■ **Task objective**: Using the material below, print the line that contains "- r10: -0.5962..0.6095", the line that contains "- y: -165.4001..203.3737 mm", and every line in between, exactly and nothing else.

■ **Given information**:
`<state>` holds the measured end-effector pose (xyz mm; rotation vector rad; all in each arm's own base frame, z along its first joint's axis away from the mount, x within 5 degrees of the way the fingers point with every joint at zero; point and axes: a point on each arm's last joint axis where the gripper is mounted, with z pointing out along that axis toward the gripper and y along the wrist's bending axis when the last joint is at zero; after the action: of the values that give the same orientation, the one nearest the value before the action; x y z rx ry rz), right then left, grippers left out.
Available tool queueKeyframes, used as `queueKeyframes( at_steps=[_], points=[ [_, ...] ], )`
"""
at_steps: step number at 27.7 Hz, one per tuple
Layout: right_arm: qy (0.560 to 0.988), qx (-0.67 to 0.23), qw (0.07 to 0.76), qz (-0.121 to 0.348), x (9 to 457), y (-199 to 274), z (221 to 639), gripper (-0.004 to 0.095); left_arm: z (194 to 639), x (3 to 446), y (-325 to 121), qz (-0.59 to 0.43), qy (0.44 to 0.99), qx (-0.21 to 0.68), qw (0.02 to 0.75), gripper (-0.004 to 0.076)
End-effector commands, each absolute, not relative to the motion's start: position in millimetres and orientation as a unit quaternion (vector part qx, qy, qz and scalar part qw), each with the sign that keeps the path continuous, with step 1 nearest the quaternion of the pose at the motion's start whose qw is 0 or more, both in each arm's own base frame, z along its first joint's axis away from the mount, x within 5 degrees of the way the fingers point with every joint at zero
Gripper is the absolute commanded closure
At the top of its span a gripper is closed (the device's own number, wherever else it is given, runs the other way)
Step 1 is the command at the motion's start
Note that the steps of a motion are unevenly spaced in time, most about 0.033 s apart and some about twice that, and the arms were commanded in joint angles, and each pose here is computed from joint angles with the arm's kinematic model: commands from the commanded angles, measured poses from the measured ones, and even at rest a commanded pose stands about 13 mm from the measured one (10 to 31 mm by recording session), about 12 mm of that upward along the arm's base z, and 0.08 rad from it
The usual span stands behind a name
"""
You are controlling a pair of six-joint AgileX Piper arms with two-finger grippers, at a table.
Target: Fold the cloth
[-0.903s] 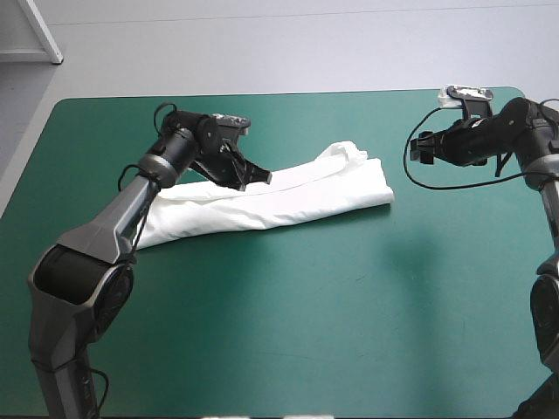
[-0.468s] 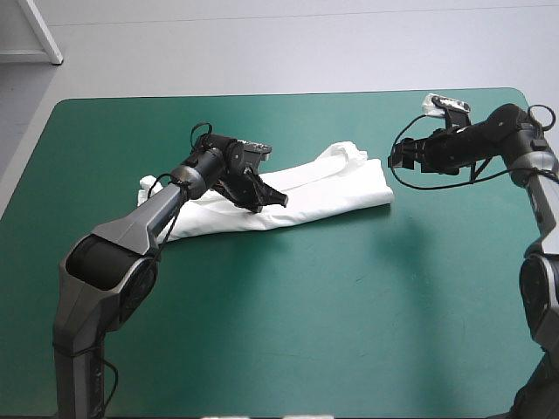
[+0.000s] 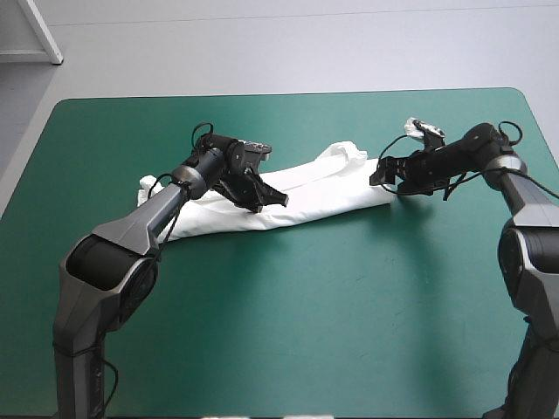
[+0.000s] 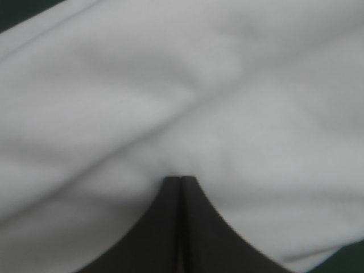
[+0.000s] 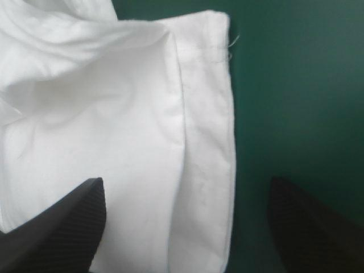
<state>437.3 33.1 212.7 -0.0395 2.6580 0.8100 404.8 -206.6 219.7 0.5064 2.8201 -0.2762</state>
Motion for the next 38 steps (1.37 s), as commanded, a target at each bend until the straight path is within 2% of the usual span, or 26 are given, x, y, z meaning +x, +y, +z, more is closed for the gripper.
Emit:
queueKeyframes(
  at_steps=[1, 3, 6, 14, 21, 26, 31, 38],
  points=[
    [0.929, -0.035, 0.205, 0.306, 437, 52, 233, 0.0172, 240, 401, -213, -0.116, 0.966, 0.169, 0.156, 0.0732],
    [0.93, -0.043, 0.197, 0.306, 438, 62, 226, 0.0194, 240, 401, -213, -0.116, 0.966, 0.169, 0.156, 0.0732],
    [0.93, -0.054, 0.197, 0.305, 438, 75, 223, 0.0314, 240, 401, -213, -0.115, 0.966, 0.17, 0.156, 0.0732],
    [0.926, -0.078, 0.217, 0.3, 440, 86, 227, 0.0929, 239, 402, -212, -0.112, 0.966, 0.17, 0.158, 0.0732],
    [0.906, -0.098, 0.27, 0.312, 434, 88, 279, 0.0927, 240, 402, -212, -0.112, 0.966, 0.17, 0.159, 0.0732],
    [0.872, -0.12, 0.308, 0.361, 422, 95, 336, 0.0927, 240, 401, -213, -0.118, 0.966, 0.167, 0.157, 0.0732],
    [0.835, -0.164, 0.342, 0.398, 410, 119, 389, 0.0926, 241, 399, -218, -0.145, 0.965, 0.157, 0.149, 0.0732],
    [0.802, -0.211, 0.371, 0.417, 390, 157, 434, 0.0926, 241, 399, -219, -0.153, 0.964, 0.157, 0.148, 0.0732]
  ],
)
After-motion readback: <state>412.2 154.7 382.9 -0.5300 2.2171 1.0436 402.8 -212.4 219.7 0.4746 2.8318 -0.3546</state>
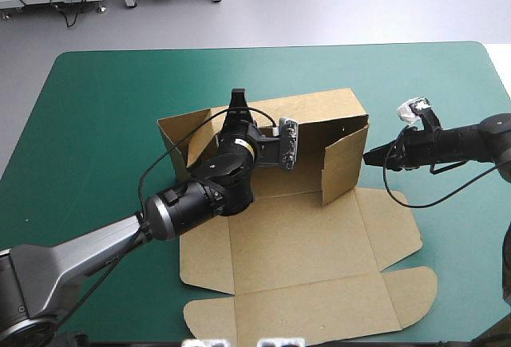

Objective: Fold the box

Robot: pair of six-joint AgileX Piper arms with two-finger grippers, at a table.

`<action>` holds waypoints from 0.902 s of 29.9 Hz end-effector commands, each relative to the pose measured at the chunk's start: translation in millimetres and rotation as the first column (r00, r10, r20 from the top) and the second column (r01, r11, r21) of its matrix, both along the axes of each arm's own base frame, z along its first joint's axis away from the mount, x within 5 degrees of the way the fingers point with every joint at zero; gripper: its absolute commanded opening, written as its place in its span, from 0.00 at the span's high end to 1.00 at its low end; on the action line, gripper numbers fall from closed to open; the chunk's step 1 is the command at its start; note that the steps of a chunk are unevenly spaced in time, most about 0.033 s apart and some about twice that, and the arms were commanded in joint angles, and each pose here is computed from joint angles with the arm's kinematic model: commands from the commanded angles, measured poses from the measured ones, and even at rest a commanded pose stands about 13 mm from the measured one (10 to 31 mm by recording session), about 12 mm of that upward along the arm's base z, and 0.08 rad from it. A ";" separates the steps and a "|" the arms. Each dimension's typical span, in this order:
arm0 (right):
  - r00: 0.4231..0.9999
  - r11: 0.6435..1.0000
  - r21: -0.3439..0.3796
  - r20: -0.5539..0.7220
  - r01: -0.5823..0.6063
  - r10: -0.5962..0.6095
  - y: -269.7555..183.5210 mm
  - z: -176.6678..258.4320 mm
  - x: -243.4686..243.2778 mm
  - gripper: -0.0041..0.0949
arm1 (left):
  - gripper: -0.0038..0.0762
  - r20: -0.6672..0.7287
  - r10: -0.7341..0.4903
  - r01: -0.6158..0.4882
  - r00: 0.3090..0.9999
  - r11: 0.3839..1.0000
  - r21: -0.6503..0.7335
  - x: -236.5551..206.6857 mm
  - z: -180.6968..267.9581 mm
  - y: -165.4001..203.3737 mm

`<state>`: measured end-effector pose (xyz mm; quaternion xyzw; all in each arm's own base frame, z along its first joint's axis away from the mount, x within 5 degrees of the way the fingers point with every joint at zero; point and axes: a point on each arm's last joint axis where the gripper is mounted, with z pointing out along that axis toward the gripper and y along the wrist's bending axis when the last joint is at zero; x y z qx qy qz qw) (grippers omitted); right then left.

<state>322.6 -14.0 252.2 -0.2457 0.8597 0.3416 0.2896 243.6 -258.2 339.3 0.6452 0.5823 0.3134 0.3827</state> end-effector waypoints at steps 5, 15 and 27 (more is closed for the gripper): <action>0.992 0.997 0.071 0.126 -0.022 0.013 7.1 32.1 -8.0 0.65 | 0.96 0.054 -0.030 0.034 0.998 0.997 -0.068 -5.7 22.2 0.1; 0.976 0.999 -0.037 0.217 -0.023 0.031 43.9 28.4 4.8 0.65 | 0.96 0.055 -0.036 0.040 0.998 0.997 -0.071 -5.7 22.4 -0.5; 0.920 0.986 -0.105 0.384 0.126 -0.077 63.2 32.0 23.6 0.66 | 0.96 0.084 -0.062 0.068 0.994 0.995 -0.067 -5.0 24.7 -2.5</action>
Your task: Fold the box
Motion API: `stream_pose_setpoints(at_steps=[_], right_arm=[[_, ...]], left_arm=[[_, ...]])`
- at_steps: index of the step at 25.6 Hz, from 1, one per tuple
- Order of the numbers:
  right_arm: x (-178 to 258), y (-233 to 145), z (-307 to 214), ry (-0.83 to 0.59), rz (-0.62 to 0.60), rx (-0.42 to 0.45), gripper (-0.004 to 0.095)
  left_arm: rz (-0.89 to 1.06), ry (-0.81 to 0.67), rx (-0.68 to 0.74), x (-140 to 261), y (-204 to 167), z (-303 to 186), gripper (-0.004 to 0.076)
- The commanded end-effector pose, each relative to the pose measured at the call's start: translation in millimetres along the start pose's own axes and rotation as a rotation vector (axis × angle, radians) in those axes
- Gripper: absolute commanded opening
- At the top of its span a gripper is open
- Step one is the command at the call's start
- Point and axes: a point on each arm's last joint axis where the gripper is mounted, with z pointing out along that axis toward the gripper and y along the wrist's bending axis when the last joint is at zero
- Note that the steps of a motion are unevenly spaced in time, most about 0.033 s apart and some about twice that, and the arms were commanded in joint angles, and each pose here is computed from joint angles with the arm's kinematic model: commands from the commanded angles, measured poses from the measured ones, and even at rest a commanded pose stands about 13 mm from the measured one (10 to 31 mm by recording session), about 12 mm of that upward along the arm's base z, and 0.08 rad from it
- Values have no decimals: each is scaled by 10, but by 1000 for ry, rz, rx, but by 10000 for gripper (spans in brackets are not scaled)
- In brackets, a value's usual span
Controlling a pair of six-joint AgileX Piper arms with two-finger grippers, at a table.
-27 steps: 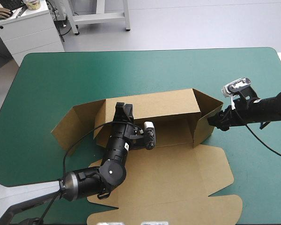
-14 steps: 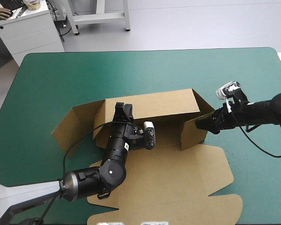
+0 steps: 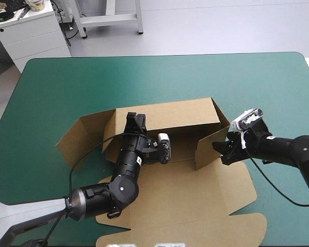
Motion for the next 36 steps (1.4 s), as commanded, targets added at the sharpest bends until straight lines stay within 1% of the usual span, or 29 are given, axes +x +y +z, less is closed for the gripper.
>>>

■ **Your solution**:
  - r10: -0.5962..0.6095
  - y: -269.7555..183.5210 mm
  - z: -176.6678..258.4320 mm
  - x: -243.4686..243.2778 mm
  - gripper: -0.0041..0.0949
arm1 (left):
  - gripper: -0.0038..0.0762
  - r20: -0.6672..0.7287
  - r10: -0.7341..0.4903
  - r01: -0.6158..0.4882
  - r00: 0.3090..0.9999
  - r11: 0.3839..1.0000
  - r21: -0.6503..0.7335
  - x: -236.5551..206.6857 mm
  - z: -180.6968..267.9581 mm
  - y: -165.4001..203.3737 mm

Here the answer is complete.